Boost your sleep hormones
Dr Sohère Roked, GP and hormone expert at the Omniya MediClinic, says boosting our melatonin levels can improve the depth, quality, and pattern of sleep. “We produce the most melatonin between 10 pm and 2 am so aim to be in bed before midnight. Even alarm clock light can disrupt production so make sure your bedroom is completely dark.”

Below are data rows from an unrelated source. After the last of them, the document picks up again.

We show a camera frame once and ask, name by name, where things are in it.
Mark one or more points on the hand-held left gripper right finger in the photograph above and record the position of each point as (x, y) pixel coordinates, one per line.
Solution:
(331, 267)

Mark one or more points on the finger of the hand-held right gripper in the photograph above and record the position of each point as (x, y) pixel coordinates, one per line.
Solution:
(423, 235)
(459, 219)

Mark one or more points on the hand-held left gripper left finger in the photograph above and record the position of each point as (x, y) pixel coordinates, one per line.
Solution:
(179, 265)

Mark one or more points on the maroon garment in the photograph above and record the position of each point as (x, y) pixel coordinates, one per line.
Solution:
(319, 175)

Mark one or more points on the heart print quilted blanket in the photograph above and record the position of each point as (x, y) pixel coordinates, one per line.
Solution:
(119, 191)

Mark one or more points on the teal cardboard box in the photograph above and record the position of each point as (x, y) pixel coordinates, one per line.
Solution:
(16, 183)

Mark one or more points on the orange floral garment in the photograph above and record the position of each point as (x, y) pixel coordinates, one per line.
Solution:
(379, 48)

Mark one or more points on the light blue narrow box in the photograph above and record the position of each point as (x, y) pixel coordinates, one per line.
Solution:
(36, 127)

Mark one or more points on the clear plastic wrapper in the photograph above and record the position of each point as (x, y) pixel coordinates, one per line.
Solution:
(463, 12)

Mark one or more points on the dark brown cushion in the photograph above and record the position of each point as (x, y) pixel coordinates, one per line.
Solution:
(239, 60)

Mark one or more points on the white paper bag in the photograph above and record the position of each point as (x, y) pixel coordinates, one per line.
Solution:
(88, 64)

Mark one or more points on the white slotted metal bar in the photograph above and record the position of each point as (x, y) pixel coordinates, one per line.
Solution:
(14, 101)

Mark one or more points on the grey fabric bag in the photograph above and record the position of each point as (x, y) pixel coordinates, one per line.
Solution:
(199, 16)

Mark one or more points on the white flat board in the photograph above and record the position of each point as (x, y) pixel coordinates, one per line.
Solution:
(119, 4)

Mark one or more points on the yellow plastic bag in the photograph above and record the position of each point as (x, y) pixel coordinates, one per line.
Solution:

Get the right bedtime routine
Get the right bedtime routine
“Smartphones, laptops, and tablets emit blue rays that can disrupt sleep so switch devices off 30 minutes before bed,” says Dr Roked. “Instead, take a warm bath, read a book, or meditate. For evening exercise try yoga, pilates or walking. Intensive cardio will boost energy during the day and help you sleep, but it spikes levels of the stress hormone cortisol so best avoided four hours before bed. Also, cut out caffeine after midday – it can stay in your system for 8 hours.”
Stay in bed
‘While the menopause may trigger insomnia, it tends to be the anxiety and fear associated with sleeplessness that amplifies the problem,” explains Dr Guy Meadows, clinical director of the Sleep School and sleep expert for Bensons for Beds. “The traditional advice is to get out of bed and do something boring, like read a book, but when you get up it’s logged by your internal body clock and can become a habit. Your body says: ‘Hey it’s 2 am, time to get up!’. There’s a lot of benefit from simply resting at night so I recommend staying in bed and using mindfulness to ease anxiety instead.”
Let it go
“The more you worry about not sleeping the less you’ll sleep,” says Dr Meadows. “Mindfulness can help loosen the grip of unhelpful thinking patterns, enabling us to observe thoughts without buying into them. Take a few minutes to focus on something that anchors you to the present – the movement of your breath or the touch of the bed on your body. Be open to the fact that your mind will wander then choose to let go of that thought and come back to your breath or the bed. It’s not designed to get you back to sleep, but to let go of unhelpful thoughts. Practise during the day for about 10 minutes. You don’t have to lie in a darkened room – you can do it on the bus, train or when you’re walking.”
Rethink your nightcap
“Alcohol tends to increase the speed with which we fall asleep” explains Dr Meadows. “It takes an hour to metabolize one unit. So if you have a glass of wine at 7 pm it will probably be out of your system by 9.30 pm and won’t impact your sleep. If you drink the bottle then you’ll probably feel the consequences.” Dr Roked adds: “Alcohol is also a vasodilator – it opens up the blood vessels, making sleep-disrupting hot flushes worse.”
To nap or not to nap?
“People believe daytime napping will weaken their drive to sleep at night but, like an overtired child, forcing yourself to stay awake can actually lead to more fractious sleep,” says Dr Meadows. “Try a power nap of up to 30 minutes between midday and 3 pm, when we have a natural slump. It doesn’t matter if you sleep, just use the time to rest. It can still improve anxiety and energy.”